- _Your assignment_: Repeat word for word every line of the data below, from the first through the line containing "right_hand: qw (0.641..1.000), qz", and stop there.

Stored records
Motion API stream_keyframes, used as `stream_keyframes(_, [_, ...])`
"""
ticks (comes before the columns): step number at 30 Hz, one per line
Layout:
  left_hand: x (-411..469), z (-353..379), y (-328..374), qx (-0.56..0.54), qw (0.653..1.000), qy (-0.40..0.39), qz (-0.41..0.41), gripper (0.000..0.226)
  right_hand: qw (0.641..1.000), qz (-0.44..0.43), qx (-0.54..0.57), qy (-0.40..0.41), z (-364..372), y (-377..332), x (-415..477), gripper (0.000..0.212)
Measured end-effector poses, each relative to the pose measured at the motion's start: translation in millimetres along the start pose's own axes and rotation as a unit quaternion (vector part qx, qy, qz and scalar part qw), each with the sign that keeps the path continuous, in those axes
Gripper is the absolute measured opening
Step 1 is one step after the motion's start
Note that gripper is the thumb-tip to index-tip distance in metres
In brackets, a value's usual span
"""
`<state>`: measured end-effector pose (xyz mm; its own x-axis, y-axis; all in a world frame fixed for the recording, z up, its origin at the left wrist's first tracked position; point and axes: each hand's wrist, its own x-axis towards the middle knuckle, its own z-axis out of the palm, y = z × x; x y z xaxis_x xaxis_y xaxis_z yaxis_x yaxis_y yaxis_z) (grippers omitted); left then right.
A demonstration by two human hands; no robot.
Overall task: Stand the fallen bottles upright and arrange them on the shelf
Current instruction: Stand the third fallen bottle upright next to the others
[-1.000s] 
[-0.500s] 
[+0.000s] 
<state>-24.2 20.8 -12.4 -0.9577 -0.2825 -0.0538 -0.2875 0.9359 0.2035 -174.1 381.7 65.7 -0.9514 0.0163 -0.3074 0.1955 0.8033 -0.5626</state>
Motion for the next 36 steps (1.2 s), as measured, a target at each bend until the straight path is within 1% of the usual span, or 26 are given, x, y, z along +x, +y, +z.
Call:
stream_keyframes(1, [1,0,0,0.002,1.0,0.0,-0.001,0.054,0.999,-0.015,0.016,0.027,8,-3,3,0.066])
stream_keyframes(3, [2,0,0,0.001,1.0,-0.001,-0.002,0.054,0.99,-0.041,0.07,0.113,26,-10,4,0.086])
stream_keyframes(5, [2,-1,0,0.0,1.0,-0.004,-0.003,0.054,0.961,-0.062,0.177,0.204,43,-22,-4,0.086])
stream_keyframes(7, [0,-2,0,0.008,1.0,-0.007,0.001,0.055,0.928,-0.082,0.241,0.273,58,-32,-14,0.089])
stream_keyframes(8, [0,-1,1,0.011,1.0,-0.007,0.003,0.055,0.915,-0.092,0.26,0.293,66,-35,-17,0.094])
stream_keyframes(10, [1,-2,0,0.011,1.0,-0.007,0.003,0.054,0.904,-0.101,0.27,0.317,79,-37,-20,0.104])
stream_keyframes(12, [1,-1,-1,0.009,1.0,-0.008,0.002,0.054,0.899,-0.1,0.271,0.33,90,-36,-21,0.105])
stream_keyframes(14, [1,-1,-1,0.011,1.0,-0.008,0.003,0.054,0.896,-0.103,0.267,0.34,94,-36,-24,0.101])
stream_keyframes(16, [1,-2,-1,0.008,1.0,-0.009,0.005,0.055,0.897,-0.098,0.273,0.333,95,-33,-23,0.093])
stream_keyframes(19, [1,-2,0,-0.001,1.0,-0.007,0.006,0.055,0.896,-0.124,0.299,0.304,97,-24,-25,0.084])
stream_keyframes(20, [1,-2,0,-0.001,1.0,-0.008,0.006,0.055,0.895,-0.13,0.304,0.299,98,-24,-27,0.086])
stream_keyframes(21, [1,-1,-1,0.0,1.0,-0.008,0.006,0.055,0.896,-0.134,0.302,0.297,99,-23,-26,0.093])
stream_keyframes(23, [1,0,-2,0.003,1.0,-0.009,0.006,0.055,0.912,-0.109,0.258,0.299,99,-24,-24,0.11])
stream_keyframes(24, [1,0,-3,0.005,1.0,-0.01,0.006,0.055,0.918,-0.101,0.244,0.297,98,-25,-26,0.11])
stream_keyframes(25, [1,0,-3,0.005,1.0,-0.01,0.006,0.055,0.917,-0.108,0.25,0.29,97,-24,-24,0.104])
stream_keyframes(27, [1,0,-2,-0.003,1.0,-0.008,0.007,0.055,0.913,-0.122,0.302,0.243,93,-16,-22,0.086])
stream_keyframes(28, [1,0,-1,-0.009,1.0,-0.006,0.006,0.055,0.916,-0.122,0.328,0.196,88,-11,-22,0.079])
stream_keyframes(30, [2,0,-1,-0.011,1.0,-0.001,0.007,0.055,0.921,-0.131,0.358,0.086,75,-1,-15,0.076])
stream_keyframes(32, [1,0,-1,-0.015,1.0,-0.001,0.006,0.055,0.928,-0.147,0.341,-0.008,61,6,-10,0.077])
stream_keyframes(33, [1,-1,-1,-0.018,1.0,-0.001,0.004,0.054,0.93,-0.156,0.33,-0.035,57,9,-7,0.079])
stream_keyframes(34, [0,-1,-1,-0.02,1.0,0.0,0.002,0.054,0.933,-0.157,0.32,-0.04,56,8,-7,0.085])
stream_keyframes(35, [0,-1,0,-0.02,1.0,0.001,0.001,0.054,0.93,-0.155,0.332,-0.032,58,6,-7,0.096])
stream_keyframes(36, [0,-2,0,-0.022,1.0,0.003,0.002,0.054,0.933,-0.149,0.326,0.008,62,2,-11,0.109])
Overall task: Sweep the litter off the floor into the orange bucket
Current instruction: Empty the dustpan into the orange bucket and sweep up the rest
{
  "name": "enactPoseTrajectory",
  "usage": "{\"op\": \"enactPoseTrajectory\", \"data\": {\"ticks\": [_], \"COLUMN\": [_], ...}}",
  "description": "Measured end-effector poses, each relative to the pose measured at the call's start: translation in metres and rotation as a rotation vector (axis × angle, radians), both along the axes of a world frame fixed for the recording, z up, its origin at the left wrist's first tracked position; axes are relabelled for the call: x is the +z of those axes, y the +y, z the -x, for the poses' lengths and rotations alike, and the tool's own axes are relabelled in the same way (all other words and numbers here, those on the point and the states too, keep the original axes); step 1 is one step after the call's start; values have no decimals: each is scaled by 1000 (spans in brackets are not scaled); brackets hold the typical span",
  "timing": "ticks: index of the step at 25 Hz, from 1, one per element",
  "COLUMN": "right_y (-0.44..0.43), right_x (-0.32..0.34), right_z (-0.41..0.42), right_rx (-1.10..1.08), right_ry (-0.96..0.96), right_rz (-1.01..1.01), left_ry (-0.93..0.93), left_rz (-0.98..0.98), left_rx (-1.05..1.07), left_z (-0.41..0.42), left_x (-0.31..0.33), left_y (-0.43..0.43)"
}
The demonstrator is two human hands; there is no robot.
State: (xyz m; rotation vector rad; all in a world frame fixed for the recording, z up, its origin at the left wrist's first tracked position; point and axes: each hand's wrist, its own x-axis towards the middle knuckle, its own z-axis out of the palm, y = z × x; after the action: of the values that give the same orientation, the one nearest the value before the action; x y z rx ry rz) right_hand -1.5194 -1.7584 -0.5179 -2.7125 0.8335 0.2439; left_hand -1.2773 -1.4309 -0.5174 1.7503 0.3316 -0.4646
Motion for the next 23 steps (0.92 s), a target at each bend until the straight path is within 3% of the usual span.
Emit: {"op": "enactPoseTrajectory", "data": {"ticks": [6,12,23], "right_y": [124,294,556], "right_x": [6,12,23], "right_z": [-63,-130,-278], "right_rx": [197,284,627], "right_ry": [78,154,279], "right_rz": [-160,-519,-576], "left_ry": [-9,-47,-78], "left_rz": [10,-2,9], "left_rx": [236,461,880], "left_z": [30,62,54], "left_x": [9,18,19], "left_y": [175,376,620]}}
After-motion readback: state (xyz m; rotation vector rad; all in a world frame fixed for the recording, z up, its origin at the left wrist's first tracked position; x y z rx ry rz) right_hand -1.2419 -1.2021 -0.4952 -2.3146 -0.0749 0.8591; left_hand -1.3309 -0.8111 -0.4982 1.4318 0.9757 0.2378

- _Answer to this exercise_:
Motion API stream_keyframes, used as `stream_keyframes(_, [_, ...])`
"""
ticks (comes before the columns): step number at 30 Hz, one per line
Layout:
  left_hand: x (-411..469), z (-353..379), y (-328..374), qx (-0.56..0.54), qw (0.653..1.000), qy (-0.40..0.39), qz (-0.41..0.41), gripper (0.000..0.226)
  right_hand: qw (0.641..1.000), qz (-0.44..0.43), qx (-0.54..0.57), qy (-0.40..0.41), z (-364..372), y (-377..332), x (-415..477), gripper (0.000..0.212)

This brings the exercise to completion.